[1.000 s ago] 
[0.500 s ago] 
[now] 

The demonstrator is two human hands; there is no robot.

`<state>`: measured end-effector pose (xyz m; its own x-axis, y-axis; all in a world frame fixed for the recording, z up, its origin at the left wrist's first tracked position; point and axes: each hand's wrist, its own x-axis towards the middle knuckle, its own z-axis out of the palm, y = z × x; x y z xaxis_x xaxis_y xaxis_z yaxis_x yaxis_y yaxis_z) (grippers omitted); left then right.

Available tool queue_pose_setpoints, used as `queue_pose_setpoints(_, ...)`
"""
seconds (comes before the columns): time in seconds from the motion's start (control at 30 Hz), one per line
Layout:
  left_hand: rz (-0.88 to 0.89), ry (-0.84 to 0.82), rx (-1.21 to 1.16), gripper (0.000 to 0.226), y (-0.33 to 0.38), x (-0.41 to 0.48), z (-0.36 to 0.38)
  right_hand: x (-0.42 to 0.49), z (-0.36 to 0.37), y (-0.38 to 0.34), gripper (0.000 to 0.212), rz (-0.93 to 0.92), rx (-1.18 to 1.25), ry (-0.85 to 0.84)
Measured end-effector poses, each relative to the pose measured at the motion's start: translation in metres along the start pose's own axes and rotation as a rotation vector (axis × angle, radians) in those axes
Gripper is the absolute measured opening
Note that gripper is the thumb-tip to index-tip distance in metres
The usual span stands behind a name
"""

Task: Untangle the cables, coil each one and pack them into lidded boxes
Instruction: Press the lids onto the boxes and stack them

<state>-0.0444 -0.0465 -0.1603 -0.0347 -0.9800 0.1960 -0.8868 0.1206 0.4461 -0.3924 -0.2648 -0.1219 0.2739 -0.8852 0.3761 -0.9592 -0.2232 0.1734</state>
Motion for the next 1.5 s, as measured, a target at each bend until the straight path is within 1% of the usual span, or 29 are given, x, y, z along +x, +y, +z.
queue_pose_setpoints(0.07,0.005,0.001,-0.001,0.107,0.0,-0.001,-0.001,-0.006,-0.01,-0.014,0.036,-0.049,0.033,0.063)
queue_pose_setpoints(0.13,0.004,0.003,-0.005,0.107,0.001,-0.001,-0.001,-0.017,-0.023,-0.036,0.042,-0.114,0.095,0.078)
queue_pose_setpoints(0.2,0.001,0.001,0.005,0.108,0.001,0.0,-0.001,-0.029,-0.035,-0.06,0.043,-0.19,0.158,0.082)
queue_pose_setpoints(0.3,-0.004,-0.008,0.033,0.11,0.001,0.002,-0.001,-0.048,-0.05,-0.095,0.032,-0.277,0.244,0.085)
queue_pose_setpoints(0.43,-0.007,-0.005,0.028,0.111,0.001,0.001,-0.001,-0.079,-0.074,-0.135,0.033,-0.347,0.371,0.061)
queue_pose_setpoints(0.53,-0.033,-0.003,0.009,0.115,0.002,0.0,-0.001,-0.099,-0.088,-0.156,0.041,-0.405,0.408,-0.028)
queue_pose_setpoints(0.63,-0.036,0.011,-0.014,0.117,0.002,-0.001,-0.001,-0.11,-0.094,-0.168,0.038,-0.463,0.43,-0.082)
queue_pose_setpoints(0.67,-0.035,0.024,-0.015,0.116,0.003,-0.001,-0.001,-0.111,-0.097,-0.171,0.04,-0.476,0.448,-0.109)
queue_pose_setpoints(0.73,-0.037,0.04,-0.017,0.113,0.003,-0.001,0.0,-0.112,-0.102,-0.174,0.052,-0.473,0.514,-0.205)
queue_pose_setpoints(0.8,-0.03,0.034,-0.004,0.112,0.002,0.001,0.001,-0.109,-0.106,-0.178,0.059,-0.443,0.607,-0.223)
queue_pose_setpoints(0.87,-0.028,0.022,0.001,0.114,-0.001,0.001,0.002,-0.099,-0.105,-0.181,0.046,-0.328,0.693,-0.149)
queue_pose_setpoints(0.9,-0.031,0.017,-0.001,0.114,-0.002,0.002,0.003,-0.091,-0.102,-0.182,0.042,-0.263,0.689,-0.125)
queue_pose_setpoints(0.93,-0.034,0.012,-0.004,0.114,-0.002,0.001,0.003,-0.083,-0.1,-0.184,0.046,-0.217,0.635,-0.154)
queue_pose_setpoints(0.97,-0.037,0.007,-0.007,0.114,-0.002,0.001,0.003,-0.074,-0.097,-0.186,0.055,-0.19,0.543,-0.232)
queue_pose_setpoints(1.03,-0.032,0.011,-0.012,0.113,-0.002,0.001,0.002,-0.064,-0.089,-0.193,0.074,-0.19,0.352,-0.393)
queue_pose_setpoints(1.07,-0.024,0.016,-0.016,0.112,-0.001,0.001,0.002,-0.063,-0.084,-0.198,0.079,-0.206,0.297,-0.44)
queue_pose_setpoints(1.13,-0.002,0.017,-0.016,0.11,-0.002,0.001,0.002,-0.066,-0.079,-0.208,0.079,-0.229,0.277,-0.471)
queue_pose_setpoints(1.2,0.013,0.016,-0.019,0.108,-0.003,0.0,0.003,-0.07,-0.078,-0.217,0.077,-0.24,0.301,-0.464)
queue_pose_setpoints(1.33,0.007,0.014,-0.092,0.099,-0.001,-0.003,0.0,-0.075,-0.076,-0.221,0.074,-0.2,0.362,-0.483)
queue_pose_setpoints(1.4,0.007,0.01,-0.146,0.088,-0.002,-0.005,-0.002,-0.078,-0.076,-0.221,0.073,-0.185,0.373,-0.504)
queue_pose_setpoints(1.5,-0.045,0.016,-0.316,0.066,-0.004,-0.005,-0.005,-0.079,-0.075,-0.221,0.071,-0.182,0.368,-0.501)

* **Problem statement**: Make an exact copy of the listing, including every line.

* **Solution**:
[1.000 s ago] 
[0.500 s ago] 
[now] 

The demonstrator is two human hands; there is no robot.

`<state>`: measured end-effector pose (xyz m; its own x-axis, y-axis; all in a world frame fixed for the recording, z up, its origin at the left wrist's first tracked position; point and axes: each hand's wrist, its own x-axis towards the middle knuckle, its own z-axis out of the palm, y = z × x; x y z xaxis_x xaxis_y xaxis_z yaxis_x yaxis_y yaxis_z) (grippers omitted); left then right.

Available tool queue_pose_setpoints, used as `queue_pose_setpoints(_, ...)`
"""
seconds (comes before the columns): time in seconds from the motion's start (control at 30 Hz), one per line
Layout:
  left_hand: rz (-0.88 to 0.89), ry (-0.84 to 0.82), rx (-1.21 to 1.16), gripper (0.000 to 0.226), y (-0.33 to 0.38), x (-0.41 to 0.48), z (-0.36 to 0.38)
  right_hand: x (-0.42 to 0.49), z (-0.36 to 0.37), y (-0.38 to 0.34), gripper (0.000 to 0.212), rz (-0.93 to 0.92), rx (-1.18 to 1.25), ry (-0.85 to 0.84)
Measured end-effector poses, each relative to the pose measured at the motion's start: translation in metres along the start pose's own axes and rotation as a rotation vector (axis × angle, radians) in those axes
Gripper is the absolute measured opening
Note that gripper is the thumb-tip to index-tip distance in metres
The usual span stands behind a name
"""

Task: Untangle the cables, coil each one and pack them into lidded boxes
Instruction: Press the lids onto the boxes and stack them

<state>-0.0444 -0.0465 -0.1603 -0.0347 -0.9800 0.1960 -0.8868 0.1206 0.4461 -0.3924 -0.2648 -0.1219 0.2739 -0.8852 0.3761 -0.9592 -0.2232 0.1734</state>
Motion for the next 1.5 s, as measured, a target at each bend until the straight path is within 1% of the usual span, or 29 are given, x, y, z along +x, +y, +z.
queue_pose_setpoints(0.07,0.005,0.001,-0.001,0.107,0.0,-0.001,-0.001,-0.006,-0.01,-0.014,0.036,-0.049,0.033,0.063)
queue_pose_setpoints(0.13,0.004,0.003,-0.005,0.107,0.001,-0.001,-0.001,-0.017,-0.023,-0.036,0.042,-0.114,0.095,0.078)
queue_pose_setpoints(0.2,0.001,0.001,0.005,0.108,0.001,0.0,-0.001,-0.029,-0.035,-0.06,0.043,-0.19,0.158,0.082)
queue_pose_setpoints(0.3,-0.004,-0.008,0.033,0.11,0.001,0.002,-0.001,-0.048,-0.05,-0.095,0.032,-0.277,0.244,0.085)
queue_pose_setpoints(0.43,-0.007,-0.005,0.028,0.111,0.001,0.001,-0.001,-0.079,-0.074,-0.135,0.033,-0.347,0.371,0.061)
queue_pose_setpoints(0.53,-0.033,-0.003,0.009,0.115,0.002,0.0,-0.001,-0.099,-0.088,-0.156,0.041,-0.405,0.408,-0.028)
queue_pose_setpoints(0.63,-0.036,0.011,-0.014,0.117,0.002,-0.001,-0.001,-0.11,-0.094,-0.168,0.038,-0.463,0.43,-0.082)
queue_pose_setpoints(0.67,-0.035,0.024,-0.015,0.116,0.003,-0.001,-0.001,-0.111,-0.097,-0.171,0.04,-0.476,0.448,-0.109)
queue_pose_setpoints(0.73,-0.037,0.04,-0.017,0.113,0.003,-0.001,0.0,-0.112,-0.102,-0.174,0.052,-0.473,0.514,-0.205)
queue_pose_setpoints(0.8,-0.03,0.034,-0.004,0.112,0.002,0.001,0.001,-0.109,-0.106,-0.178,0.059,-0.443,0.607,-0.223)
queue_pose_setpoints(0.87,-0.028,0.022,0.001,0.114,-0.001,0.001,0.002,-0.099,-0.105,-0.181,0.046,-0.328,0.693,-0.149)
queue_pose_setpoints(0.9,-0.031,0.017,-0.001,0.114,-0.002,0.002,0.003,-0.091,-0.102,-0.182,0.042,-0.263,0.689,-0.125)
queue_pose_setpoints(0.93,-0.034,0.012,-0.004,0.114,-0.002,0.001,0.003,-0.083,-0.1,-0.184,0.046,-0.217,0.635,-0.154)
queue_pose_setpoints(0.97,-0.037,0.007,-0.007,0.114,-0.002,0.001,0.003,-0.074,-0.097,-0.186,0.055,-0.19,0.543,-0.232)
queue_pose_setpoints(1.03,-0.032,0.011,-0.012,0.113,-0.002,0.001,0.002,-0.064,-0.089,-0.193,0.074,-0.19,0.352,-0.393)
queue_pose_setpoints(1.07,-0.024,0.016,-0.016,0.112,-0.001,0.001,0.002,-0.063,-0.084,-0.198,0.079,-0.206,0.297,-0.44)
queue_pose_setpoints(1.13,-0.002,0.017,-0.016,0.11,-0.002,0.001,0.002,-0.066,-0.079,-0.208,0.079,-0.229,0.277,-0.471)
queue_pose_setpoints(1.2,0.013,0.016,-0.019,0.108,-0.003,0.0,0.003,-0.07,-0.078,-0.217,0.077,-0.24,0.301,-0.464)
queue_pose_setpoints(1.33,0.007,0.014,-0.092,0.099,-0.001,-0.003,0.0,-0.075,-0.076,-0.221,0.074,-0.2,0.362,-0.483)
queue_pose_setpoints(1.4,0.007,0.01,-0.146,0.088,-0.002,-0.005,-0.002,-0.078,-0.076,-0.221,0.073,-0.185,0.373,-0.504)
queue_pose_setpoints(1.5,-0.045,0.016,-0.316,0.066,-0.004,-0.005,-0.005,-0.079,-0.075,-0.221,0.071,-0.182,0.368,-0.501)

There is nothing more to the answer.